Os momentos sublimes de Les Baisers de Secours convergem
para um mesmo lugar: o lugar da família-Garrel. É um
registro familiar no sentido mais profundo que isso
pode ter, um estudo atordoante sobre as relações de
transmissão entre seres que pertencem a um mesmo grupo
ou que estão conectados vivamente nem que seja pela
memória de um passado biológico (como a mãe que mora
longe e Mathieu vai visitar).
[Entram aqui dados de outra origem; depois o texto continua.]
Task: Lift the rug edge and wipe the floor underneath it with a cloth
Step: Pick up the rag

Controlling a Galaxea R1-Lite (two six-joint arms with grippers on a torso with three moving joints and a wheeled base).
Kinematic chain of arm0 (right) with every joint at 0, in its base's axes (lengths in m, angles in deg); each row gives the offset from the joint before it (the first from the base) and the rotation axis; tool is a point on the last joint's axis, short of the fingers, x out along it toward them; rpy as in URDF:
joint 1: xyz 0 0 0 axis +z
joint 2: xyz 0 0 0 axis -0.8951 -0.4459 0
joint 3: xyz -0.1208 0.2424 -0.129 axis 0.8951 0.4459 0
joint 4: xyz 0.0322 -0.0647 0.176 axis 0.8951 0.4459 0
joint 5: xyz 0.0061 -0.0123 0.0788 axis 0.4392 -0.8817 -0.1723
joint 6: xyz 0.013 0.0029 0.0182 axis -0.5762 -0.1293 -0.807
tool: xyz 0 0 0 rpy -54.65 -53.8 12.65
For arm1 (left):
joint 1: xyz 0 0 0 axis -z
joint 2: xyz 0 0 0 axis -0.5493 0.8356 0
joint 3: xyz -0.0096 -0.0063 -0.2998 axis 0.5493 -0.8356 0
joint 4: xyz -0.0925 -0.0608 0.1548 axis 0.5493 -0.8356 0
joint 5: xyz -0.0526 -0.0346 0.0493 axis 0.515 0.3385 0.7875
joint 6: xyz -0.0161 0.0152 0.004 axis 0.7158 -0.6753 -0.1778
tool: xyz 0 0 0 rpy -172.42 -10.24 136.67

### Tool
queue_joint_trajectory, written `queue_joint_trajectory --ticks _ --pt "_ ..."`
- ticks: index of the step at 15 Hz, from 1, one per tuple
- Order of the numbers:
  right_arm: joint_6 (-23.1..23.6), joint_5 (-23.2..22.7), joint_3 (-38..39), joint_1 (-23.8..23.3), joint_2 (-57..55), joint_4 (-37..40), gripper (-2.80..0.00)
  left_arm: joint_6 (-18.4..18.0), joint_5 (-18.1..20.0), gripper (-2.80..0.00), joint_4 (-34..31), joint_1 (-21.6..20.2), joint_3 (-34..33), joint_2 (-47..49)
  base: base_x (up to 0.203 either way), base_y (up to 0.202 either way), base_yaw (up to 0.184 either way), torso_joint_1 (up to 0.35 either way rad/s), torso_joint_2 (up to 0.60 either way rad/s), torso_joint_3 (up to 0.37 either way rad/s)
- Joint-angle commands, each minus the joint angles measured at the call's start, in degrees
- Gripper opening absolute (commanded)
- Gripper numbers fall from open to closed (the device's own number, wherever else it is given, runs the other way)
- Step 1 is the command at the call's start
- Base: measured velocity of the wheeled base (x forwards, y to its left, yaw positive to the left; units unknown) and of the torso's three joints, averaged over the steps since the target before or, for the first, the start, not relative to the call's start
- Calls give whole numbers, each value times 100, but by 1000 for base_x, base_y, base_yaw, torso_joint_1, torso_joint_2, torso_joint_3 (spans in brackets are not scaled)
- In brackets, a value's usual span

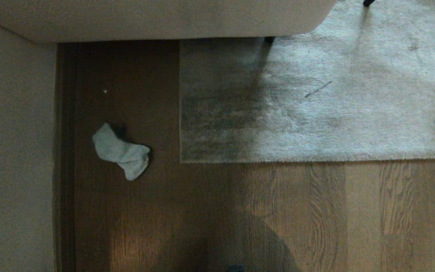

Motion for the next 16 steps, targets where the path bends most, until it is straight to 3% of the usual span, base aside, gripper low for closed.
queue_joint_trajectory --ticks 1,16 --pt "4 0 0 0 0 -1 -280 3 -4 -280 1 -1 1 0 0 0 0 2 1 -193" --pt "4 0 0 0 0 -1 -280 12 -4 -280 1 -1 1 0 0 0 0 2 2 -198"
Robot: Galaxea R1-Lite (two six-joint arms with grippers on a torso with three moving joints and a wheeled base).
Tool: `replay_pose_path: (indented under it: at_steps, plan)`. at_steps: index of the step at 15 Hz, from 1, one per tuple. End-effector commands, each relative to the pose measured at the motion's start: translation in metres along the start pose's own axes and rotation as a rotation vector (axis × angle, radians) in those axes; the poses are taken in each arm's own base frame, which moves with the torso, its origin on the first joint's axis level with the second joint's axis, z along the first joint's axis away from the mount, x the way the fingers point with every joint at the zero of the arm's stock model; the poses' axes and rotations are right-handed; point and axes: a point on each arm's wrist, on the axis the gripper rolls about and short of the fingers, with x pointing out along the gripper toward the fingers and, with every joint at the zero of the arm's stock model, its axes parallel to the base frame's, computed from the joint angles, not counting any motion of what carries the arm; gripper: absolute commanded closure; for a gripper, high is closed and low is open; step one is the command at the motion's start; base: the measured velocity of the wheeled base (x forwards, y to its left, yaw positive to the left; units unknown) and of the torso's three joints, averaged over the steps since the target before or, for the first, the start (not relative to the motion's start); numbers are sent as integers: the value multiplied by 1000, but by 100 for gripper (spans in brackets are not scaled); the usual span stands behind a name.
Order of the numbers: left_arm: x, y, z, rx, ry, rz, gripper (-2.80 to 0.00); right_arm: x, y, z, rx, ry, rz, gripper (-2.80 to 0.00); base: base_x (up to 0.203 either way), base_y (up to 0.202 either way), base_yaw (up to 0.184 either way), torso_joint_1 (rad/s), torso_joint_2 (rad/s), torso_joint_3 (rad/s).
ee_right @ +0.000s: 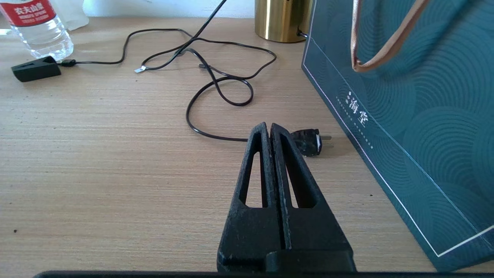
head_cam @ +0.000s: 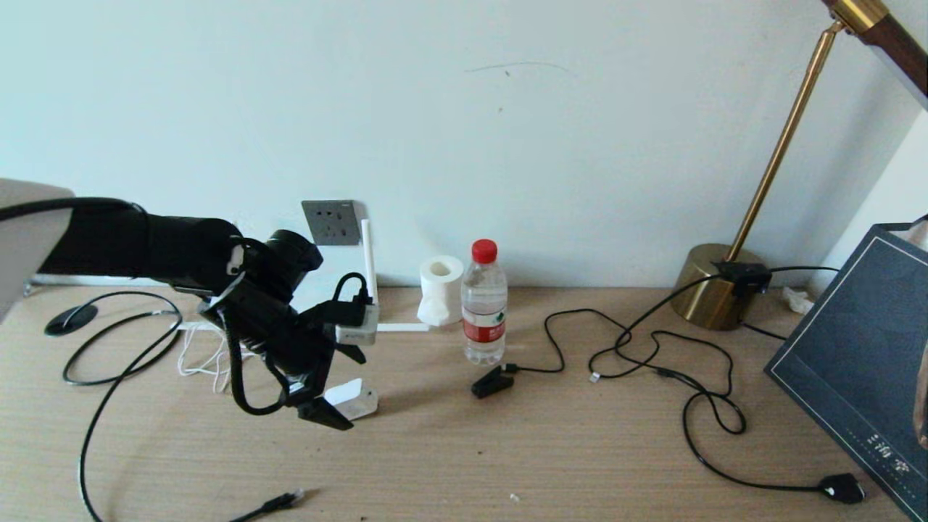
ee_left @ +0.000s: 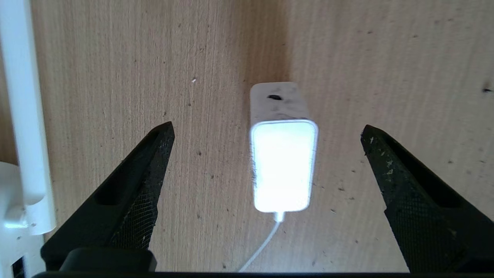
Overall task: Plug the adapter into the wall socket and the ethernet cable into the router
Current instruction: Pick up plug
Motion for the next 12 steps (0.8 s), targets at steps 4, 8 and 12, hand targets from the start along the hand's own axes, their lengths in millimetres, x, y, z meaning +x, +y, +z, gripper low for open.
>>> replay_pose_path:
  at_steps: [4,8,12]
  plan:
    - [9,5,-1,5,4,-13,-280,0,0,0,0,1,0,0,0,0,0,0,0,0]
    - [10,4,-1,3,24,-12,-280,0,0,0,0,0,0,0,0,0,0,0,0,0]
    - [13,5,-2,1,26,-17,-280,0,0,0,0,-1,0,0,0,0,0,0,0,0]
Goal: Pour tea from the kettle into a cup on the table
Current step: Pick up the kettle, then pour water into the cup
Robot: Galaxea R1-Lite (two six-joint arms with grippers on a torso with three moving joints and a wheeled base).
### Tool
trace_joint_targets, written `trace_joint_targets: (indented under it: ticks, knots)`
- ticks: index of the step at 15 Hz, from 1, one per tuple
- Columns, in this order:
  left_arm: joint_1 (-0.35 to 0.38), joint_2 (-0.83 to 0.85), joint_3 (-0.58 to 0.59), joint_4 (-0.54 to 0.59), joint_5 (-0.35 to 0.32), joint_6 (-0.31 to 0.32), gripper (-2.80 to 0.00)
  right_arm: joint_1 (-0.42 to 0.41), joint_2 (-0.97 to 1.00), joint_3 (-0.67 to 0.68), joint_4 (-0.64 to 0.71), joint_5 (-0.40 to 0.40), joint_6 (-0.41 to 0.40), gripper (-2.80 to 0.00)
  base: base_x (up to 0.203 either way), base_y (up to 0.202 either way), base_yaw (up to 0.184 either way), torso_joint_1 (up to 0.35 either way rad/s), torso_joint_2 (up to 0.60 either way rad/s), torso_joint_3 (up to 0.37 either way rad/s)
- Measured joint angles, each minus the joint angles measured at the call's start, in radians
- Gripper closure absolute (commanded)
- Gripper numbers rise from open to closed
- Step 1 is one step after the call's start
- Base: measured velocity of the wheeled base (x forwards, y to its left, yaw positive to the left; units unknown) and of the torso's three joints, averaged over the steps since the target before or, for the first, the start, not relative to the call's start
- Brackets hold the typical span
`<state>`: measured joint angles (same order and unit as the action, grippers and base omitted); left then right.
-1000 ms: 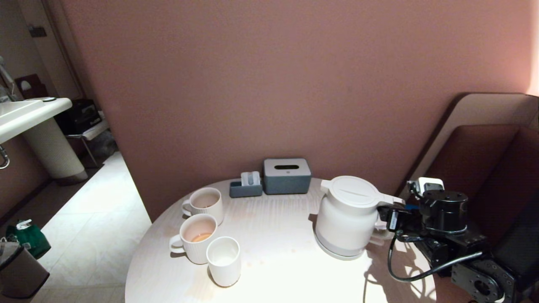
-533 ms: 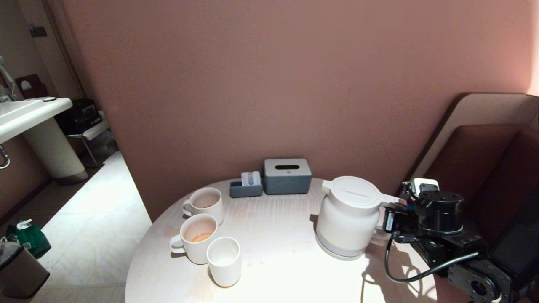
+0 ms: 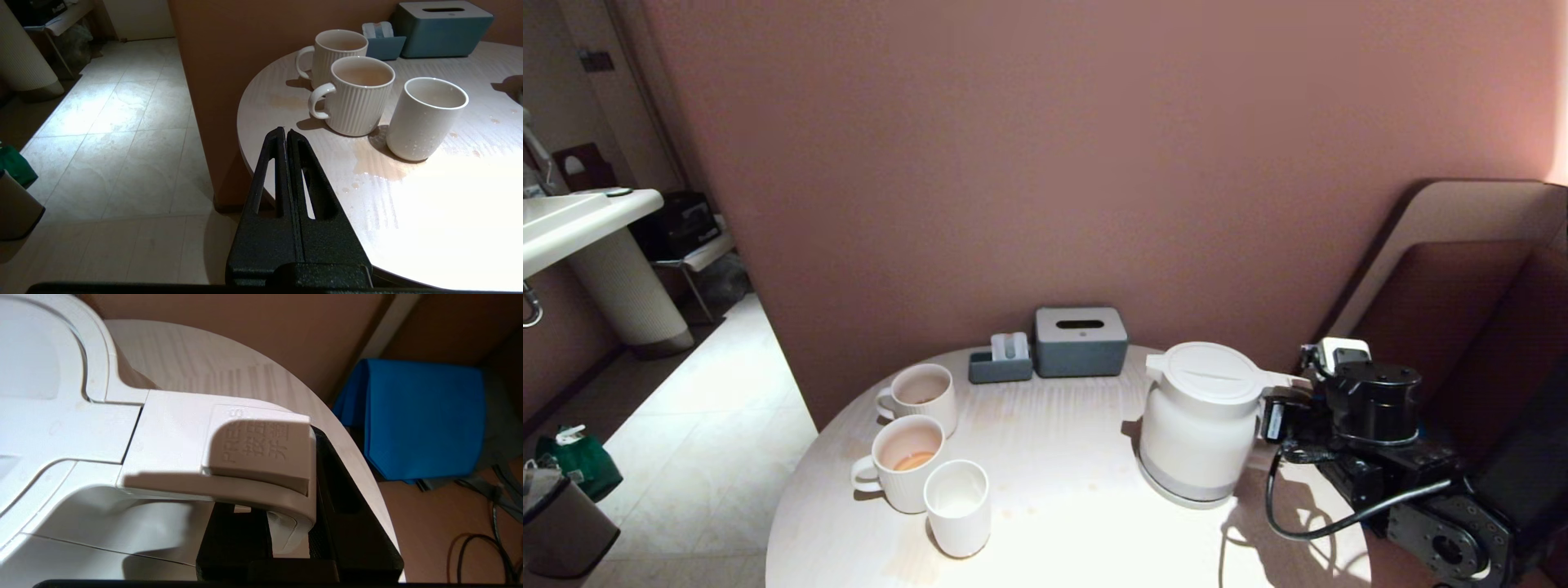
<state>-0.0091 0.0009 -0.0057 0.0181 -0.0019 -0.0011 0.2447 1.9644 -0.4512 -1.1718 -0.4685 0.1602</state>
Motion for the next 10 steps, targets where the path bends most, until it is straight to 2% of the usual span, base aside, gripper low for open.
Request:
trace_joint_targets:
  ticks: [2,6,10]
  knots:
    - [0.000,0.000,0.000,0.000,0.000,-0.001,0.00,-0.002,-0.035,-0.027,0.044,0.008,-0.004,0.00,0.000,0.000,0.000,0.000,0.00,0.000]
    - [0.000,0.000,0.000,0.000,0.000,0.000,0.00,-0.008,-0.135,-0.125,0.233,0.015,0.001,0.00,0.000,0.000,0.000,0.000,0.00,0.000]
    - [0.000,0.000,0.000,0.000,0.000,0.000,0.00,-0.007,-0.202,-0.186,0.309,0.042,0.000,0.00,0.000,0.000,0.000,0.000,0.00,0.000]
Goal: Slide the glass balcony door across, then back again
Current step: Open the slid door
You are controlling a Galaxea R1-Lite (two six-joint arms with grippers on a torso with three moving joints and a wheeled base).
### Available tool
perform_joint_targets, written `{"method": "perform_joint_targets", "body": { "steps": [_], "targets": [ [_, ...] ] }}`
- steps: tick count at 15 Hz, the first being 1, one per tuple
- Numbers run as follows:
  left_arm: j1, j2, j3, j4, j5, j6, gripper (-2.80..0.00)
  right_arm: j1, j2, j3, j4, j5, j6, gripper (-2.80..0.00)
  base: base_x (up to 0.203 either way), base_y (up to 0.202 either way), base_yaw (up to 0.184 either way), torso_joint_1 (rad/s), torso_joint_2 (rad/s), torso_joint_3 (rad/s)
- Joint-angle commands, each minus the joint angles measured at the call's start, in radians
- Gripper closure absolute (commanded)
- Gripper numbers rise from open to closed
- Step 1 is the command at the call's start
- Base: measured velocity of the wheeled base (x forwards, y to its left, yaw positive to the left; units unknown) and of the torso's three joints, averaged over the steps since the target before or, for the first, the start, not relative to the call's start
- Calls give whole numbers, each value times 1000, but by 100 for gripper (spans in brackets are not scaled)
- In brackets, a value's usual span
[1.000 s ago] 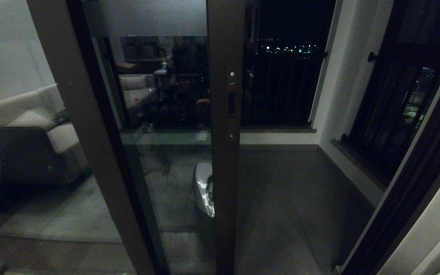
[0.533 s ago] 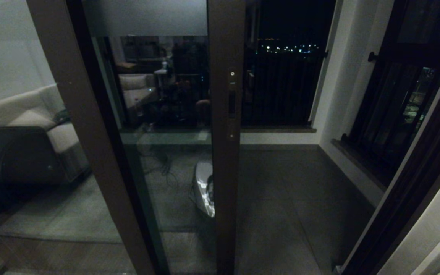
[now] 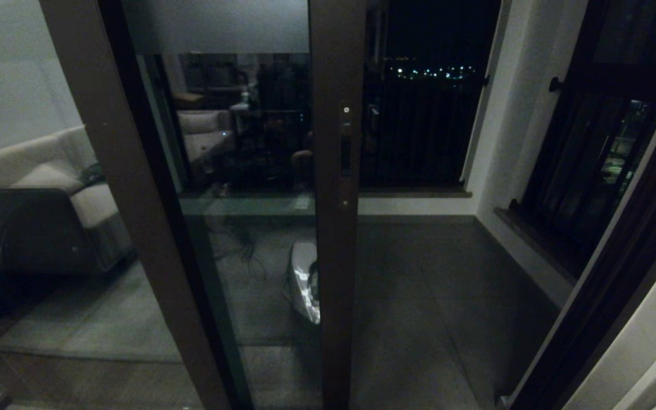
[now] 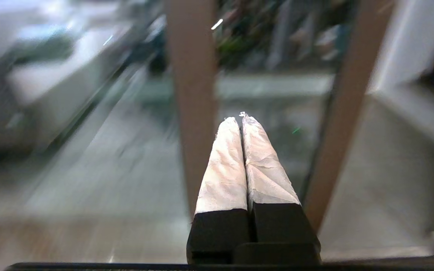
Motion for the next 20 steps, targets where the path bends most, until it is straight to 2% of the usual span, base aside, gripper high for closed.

Como diz Lou Castel em
outro filme, O Nascimento do Amor, “a única coisa
que conta é a família”. Da metade de Les Baisers
em diante, começamos a perceber que se trata de uma
tomada de consciência sobre o amor, sobre o mundo –
o amadurecimento de uma compreensão do que é viver com
o outro, ser no mundo em companhia de outros. Esse filme
mistura fragmentos de um diário íntimo com fragmentos
de um manifesto nunca escrito, um conjunto de afirmações
de princípio tanto no plano ético quanto cinematográfico.
Numa cena, Mathieu e Jeanne saem do cinema, e ele comenta:
“Os filmes de Jacques Rozier são sempre tão bonitos...”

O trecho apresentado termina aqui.